→ **What you should do**
Copy each line of the material below that includes the string "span".

→ **Data**
-*-*-

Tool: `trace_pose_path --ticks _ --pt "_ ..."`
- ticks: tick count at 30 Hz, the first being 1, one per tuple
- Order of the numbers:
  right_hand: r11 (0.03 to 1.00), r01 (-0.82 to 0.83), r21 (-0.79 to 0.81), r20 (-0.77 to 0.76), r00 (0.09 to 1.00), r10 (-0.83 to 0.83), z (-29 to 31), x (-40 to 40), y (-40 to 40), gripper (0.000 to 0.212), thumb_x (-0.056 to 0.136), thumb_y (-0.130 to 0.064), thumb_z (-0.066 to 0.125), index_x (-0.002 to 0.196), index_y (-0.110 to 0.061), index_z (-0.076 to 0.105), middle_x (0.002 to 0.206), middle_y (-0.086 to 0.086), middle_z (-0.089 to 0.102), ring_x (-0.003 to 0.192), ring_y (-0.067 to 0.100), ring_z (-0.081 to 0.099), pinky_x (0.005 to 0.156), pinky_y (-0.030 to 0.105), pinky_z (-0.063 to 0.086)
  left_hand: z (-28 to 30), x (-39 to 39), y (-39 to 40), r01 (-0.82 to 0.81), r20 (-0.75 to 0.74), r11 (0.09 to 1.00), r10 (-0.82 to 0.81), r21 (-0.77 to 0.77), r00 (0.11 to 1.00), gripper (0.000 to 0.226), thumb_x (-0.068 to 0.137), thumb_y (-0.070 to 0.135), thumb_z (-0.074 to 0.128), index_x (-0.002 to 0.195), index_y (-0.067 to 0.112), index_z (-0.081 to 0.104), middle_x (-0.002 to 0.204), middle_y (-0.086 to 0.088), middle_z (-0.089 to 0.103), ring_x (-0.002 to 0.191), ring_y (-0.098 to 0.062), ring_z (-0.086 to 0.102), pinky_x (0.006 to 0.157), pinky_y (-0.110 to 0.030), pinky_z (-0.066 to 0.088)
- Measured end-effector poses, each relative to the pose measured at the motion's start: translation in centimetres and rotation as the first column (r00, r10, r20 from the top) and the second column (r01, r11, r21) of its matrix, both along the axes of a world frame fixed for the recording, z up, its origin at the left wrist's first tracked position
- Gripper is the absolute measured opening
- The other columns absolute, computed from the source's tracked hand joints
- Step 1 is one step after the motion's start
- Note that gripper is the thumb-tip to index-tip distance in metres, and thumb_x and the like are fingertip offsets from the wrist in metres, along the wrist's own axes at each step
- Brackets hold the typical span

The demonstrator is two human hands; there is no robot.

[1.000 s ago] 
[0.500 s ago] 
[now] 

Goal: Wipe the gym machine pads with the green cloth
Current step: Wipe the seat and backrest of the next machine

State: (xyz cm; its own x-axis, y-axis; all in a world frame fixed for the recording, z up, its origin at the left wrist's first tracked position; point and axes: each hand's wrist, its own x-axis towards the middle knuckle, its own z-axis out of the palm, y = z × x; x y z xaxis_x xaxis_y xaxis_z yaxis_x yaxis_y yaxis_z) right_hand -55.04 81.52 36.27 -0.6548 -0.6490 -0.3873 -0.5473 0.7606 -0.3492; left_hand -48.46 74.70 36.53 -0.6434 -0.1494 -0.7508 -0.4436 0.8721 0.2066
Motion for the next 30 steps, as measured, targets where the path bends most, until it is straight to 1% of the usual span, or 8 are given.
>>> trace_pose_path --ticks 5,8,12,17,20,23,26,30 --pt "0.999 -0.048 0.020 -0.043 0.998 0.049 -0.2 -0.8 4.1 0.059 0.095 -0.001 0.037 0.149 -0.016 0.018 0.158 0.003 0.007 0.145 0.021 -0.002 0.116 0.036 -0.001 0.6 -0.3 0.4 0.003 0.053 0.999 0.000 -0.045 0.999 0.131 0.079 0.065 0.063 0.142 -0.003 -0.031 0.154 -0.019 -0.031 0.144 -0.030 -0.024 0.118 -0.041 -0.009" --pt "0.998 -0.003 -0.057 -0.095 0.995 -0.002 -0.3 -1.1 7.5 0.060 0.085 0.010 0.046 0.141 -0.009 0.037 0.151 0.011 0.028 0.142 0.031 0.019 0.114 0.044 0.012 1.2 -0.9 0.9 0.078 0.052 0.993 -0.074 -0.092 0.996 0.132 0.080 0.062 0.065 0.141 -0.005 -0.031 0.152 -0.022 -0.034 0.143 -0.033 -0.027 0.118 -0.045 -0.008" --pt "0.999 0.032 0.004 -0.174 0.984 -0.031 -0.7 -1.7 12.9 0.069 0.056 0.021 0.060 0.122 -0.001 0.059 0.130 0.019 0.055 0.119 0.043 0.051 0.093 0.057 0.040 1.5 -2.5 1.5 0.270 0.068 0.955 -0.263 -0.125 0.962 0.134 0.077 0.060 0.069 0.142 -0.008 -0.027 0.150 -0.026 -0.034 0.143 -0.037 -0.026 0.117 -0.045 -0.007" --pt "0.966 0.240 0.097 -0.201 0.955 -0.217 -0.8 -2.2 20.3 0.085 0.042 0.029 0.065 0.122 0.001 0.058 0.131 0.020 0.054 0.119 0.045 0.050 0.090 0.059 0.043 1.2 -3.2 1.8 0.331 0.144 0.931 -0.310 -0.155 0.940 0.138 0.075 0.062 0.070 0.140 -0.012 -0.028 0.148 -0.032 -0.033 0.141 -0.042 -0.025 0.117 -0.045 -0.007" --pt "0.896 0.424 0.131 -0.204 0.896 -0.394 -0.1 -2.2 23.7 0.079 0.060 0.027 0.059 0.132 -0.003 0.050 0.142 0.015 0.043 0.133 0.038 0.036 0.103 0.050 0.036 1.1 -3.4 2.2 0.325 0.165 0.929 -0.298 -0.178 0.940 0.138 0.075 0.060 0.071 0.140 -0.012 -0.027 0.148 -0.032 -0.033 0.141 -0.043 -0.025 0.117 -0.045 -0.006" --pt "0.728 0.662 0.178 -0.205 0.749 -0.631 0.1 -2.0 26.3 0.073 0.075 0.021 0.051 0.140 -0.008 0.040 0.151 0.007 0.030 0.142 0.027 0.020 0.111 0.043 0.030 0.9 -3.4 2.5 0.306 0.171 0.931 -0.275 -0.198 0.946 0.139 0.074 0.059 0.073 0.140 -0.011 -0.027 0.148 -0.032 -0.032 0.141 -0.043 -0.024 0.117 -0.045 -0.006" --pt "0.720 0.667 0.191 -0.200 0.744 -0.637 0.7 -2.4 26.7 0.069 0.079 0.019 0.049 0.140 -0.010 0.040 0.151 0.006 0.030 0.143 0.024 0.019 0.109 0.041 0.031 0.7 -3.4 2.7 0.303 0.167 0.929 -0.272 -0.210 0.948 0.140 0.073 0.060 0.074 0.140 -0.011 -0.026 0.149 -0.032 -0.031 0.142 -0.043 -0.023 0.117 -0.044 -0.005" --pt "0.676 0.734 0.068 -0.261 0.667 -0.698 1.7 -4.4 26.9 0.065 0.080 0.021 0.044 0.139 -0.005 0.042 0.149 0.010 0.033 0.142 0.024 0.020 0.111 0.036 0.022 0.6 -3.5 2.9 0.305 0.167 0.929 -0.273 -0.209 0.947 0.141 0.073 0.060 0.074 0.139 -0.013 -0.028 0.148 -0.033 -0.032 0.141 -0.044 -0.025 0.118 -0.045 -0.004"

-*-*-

→ **Written solution**
- Brackets hold the typical span
Motion for the next 30 steps, as measured, targets where the path bends most, until it is straight to 1% of the usual span, or 8 are given.

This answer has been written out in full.